Wednesday, February 22, 2012

Orlando Hudson's Act of Contrition . . . not really

The Union Tribune's Bill Center has given Orlando Hudson a forum to reconstruct a tattered image. Your job, if you choose to accept it, is to either reject or accept his act of contrition . . .



Orlando Hudson says he never got his feet on the ground last season.

It's possible to simultaneously have one's head up their ass and to also have their feet on the ground. It's all science. I reject Bill Center's assertion.

“It wasn’t fun, it wasn’t fun at all,” the veteran second baseman said Wednesday of a 2011 season that saw him twice land on the disabled list and finish with one of the weaker campaigns of his career. 

This is a lie.
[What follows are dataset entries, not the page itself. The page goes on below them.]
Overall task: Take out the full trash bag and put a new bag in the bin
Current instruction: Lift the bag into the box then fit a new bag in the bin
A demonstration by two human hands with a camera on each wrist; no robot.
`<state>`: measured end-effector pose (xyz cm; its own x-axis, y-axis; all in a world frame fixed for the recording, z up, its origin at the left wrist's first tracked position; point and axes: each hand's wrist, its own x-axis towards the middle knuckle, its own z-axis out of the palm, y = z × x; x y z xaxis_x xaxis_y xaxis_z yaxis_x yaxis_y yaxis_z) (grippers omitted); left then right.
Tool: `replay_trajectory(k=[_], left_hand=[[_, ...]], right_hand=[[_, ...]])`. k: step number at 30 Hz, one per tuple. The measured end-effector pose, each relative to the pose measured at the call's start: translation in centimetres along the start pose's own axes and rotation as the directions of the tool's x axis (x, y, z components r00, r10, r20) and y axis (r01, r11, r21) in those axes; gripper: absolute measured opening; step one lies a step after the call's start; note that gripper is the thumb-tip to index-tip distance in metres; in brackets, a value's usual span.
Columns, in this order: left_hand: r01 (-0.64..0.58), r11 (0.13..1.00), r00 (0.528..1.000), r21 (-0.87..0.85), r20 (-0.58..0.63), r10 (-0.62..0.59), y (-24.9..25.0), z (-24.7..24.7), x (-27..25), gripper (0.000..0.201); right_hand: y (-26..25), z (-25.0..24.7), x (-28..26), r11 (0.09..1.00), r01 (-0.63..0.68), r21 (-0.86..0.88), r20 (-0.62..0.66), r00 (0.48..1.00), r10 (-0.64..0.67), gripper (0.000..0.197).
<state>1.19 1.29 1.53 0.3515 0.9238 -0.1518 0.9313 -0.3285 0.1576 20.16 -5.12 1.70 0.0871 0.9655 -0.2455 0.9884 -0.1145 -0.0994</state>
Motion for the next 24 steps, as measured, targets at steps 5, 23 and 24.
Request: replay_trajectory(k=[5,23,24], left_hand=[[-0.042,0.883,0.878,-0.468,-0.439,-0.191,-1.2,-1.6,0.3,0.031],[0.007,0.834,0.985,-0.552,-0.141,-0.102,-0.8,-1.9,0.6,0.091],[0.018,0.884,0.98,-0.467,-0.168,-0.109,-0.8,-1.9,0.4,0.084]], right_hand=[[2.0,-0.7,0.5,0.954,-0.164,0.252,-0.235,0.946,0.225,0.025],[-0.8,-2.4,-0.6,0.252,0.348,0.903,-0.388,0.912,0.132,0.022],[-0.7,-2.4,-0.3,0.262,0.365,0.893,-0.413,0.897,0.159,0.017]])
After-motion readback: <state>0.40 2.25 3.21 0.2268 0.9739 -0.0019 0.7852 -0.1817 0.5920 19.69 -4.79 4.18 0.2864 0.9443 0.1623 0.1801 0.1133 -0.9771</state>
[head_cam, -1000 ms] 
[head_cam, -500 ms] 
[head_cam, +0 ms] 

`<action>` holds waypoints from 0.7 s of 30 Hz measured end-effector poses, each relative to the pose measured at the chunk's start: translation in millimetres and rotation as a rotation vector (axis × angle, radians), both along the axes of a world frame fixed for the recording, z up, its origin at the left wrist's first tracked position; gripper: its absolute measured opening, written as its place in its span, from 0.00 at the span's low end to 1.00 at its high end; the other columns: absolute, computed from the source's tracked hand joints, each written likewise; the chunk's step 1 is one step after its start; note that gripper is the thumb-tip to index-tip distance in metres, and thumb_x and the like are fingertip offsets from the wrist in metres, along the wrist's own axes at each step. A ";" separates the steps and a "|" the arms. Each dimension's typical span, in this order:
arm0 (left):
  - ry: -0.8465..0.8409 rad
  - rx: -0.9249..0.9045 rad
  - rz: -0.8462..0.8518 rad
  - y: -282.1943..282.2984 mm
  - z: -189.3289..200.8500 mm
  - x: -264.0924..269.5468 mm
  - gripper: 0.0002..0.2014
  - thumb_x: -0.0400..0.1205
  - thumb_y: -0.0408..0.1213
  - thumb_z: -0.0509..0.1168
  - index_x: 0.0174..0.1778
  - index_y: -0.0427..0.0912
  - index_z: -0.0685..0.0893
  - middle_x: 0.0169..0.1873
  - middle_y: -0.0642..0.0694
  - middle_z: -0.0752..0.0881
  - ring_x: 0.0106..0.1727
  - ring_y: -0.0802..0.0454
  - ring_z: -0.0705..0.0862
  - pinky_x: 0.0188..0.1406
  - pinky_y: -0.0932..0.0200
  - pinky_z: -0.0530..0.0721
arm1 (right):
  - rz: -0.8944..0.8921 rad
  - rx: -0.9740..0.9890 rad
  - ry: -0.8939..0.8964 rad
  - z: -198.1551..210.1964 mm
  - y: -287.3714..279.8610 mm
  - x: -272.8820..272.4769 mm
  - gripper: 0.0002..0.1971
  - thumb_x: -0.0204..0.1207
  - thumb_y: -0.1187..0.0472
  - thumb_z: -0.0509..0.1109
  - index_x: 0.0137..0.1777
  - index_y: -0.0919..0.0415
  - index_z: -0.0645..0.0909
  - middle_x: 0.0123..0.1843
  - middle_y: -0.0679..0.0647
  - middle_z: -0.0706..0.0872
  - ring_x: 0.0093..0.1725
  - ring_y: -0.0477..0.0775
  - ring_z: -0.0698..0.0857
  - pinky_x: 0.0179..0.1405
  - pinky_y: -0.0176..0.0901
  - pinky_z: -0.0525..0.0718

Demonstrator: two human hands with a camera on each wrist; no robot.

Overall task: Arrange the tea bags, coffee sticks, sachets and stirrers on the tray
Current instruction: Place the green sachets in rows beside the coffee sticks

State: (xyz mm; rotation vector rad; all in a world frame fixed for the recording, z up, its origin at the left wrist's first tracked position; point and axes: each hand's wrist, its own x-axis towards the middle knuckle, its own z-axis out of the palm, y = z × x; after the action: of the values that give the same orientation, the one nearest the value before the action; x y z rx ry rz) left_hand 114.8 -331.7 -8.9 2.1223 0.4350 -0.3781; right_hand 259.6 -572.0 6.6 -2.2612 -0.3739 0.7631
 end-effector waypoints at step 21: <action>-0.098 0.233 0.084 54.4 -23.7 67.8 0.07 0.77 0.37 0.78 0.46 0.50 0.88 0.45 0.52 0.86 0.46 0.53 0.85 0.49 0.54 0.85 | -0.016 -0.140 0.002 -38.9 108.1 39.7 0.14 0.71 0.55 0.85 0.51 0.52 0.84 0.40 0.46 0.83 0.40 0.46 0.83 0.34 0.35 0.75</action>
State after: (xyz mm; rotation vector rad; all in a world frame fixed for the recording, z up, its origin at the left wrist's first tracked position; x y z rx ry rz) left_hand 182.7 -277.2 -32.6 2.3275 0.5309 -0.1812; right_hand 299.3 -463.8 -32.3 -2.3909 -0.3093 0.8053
If you laugh you're having fun. And when Orlando Hudson threw a ball into the stands last year he said he laughed about it. Because it was funny.

Laughter = fun.

This applies to nearly everyone except a particular subset of clowns whose performance is based on successfully creating balloon twisting animals and objects. These clowns are often tipped so poorly for their efforts that they no longer have souls despite the projection of a prodigiously painted smile.

Just havin' fun

“We’re all human,” he continued. “Flush it and go.”

As the father of infants, I don't appreciate the bathroom humor but I suppose I can accept this strategy. Mr. Hudson might be making strides in a direction fans would deem forward.

“This year is a different year,” said Hudson. “Last year was a little strange. It happens to everybody. You can’t be disappointed about it, you’ve got to keep playing, keep going hard.”

Disappointment is a colossal waste of time. How very Buddhist of him. He's like a Bodhisattva over there at second base. I dub thee, O-Dog-sattva.

Said Hudson: “I guess when you go out and play hard, things like that happen. If you don’t play hard, it comes back that you don’t care."

O-Dog-sattva is confusing me. Has he learned a lesson or is he chastising fans for forcing him to play hard to earn his money, the implication being that if he would have eased back on the throttle he never would have suffered any injuries?

IT'S! YOUR! FAULT! SAN DIEGO!

Hudson’s 2011 statistics included a career-low .246 batting average over 119 games, which was the second-fewest played in his career.

O-Dog-sattva showed up to work 73% of the time. On days that he did show up to work he was successful at his job less than 25% of the time. He was paid 100% of his salary -- which is roughly 1 Gazillion dollars more than I will make in my lifetime.

Man, the O-Dog-sattva is doing it right.

However, there was a perception in the extended Padres family, including fans, that the 34-year-old switch-hitter wasn’t all-in. Greeting rivals who reached second didn’t win Hudson points. Neither did tossing a ball into the stands with one out, then later making light of the incident.

Aldous Huxley once wrote, "There are things known and there are things unknown, and in between are the doors of perception".

And then Jim Morrison started a band and got hopped up on mescaline. The point is drugs are bad for the artist but great for he who admires the art.

It sounds like I'm advocating the use of performance enhancing drugs so the O-Dog-sattva can boost his anemic numbers -- which I'm not at all proposing. Unless he wants to do it. And has a way to do it without getting caught. Wait. Getting caught would lead to a suspension . . .

At this point I don't know if we need steroids or mescaline. F&%k!

“I want to help this team any way I can.”
The Crash Davis School of Cliches . . . this is a step forward! Nice going O-Dog-sattva.